• U.S.

Religion: Little Men & Women

3 minute read
TIME

Foreign missions and missionaries have come in for much sharp criticism during the past month, in the week-by-week reports of the laymen’s Appraisal Commission which surveyed the field for seven U. S. Protestant churches (TIME, Oct. 31). Last week came more criticism, in a Manhattan speech by Pearl Sydenstricker Buck, author of The Good Earth and Sons, daughter of missionaries, wife and faculty associate of Professor John Lossing Buck whose non-missionary agricultural college at Nanking University is considered a model of its kind. Said Mrs Buck: “I suppose, next to the Chinese among whom I have lived, there is no group of people whom I know better than I do the missionary. . . . I have heard him criticized in the bitterest terms and I have sometimes agreed with that criticism. I have seen the missionary narrow, uncharitable, unappreciative, ignorant . . . I can never have done with my apologies to the Chinese people that in the name of a gentle Christ we have sent such people to them. . . . “Icame to see what you American Christians were.* . . . I found . . . that most of the missionaries were just like you. . . . You had sent us a fair average. On the whole you felt, however, that the very best ought to stay at home . . . when there was someone whom you rather questioned, if at the same time he seemed earnest and sincere, and consecrated—that miserable word that has been used to cover so many deficiencies and so much sloppy thinking—you rather thought he would do. Preachers who would have bored you beyond endurance you sent cheerfully to the foreign field; young men and women just out of college who knew nothing and did not even know they knew nothing, you sent to a people centuries old. . . .
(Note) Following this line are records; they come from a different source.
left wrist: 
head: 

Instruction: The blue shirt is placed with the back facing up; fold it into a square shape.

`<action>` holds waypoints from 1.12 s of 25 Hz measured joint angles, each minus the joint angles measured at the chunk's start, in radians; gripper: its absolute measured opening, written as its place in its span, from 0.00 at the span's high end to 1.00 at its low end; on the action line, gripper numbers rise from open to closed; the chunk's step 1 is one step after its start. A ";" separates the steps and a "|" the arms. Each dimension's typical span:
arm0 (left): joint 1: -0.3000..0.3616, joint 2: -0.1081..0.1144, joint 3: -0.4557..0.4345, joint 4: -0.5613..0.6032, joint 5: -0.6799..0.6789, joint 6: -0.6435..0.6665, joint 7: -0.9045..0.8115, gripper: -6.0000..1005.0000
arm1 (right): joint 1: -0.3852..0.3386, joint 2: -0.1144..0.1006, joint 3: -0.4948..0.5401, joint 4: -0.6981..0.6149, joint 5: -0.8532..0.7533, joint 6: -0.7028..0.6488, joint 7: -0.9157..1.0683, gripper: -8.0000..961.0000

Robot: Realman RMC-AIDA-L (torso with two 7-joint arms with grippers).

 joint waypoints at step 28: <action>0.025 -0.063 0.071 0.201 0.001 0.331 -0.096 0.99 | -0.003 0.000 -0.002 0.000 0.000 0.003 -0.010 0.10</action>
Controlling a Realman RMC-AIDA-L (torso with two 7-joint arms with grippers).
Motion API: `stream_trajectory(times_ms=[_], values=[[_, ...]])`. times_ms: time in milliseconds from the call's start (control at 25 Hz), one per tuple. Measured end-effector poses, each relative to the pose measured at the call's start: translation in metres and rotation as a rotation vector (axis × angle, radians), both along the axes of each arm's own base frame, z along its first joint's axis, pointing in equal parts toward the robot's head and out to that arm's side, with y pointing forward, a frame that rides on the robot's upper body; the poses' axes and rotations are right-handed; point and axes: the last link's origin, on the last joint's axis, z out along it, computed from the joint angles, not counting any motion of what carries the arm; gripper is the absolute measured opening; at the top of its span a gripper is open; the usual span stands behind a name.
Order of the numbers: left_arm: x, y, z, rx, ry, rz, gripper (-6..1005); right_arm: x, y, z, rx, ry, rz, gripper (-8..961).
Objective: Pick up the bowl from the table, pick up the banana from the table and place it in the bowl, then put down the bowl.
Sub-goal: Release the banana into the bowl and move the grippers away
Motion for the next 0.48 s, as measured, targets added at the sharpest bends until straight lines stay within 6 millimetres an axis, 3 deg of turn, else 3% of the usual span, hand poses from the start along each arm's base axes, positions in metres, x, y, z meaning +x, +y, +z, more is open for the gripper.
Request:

”How dared you send us so many of these little men and women? How dared you set them up to stand for your God, for Jesus Christ, before the world? . . .

“I am wearied unto death with this preaching. It deadens all thought, it confuses all issues, it is producing in China a horde of hypocrites. . . . Let us cease our talk for a time and cut off our talkers, and let us try to express our religion in terms of life. . . .

“As a Chinese I say to you what many Chinese have said to me: ‘Come to us no more in arrogance of spirit. Come to us as brothers and fellowmen. . . . Preach to us no more, but share with us that better and more abundant life which your Christ lives. Give us your best, or nothing.’ ”

*Mrs. Buck was born in Hillsboro, W. Va.. in 1890, while her parents were briefly vacationing from China.